- Decades:: 1830s; 1840s; 1850s; 1860s; 1870s;
- See also:: Other events of 1851; Timeline of Siamese history;

= 1851 in Siam =

The year 1851 was the 70th year of the Rattanakosin Kingdom of Siam (now known as Thailand). It was the 28th and last year in the reign of King Nangklao (Rama III), and the first year in the reign of King Mongkut (Rama IV).

==Incumbents==
- King:
  - until 2 April: Nangklao (Rama III); starting 2 April: Mongkut (Rama IV)
- Front Palace:
  - starting 25 May: Pinklao
- Supreme Patriarch:
  - starting 1 August: Paramanuchitchinorot

==Events==
===May===
- May 15 - King Rama IV (Mongkut) is crowned, and takes as his wife Somanass Waddhanawathy. This is the first time foreigners have been invited to a coronation ceremony in Siam.

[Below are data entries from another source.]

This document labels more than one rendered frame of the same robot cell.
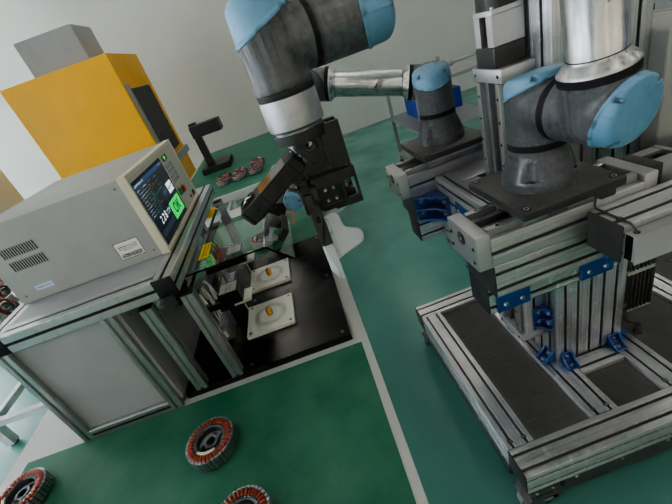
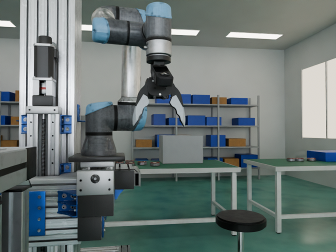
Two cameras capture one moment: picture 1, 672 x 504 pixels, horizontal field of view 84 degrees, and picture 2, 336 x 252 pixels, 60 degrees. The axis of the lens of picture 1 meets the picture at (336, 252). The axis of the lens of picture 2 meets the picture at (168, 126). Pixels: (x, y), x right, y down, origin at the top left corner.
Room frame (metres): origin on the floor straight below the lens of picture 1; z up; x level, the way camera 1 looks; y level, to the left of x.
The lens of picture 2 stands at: (0.60, 0.83, 1.14)
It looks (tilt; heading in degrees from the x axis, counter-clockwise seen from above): 1 degrees up; 262
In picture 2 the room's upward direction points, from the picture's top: straight up
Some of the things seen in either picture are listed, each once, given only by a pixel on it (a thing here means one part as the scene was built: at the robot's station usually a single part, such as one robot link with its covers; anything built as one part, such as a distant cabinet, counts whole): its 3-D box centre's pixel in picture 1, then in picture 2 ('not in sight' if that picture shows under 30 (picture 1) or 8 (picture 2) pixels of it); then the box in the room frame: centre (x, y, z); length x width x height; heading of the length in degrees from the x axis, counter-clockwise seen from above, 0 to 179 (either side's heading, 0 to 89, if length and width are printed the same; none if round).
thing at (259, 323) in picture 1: (271, 314); not in sight; (0.96, 0.26, 0.78); 0.15 x 0.15 x 0.01; 0
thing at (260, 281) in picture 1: (270, 275); not in sight; (1.20, 0.26, 0.78); 0.15 x 0.15 x 0.01; 0
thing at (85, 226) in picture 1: (105, 211); not in sight; (1.09, 0.58, 1.22); 0.44 x 0.39 x 0.20; 0
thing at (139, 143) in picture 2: not in sight; (143, 143); (0.21, -6.01, 0.87); 0.40 x 0.36 x 0.17; 90
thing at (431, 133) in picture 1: (439, 124); not in sight; (1.22, -0.47, 1.09); 0.15 x 0.15 x 0.10
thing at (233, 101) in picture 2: not in sight; (236, 102); (-2.06, -6.00, 1.86); 0.42 x 0.42 x 0.16; 0
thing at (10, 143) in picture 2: not in sight; (10, 143); (3.14, -6.02, 0.86); 0.42 x 0.40 x 0.17; 179
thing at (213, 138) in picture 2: not in sight; (215, 140); (-1.53, -6.00, 0.92); 0.42 x 0.36 x 0.28; 90

The ceremony, which had previously been held according to Hindu rites, also incorporates the recitation of the Buddhist "Paritta Suttas".
- May 25 - Pinklao begins his tenure as Front Palace (vice-king) of Siam.
===Ongoing===
- Burmese–Siamese War (1849–55)
- France makes approaches to Siam, in an effort to establish trade relations.